## About this exercise
For this item, repeat the material exactly while omitting its pictures.

-- -- --

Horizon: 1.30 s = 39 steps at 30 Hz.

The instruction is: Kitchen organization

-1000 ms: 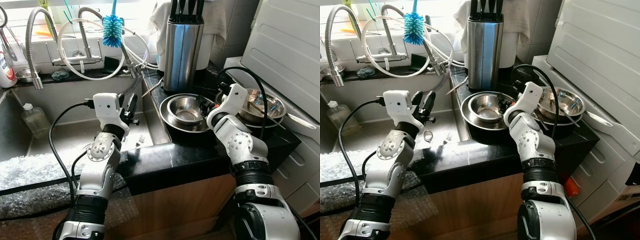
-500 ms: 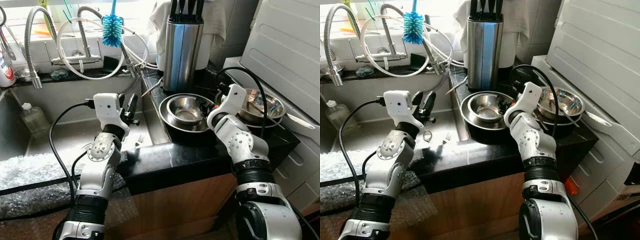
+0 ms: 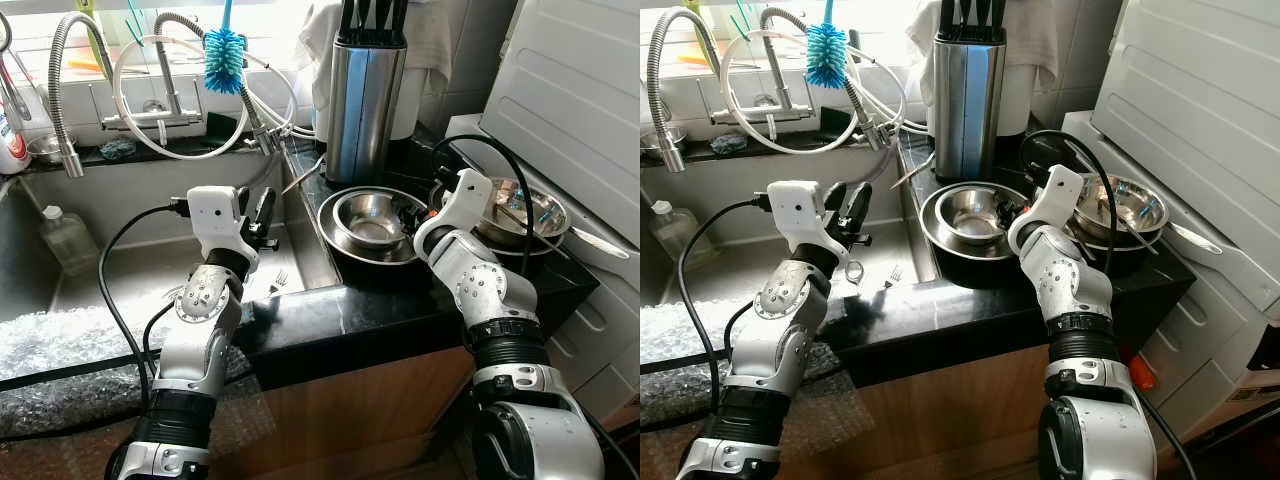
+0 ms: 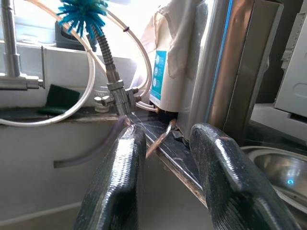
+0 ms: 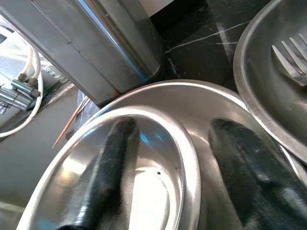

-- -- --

## Completed task
Horizon: 1.30 s = 39 steps at 30 Hz.

The instruction is: Kitchen organization

-1000 ms: 
-500 ms: 
+0 ms: 
+0 ms: 
+0 ms: 

No more output will be produced.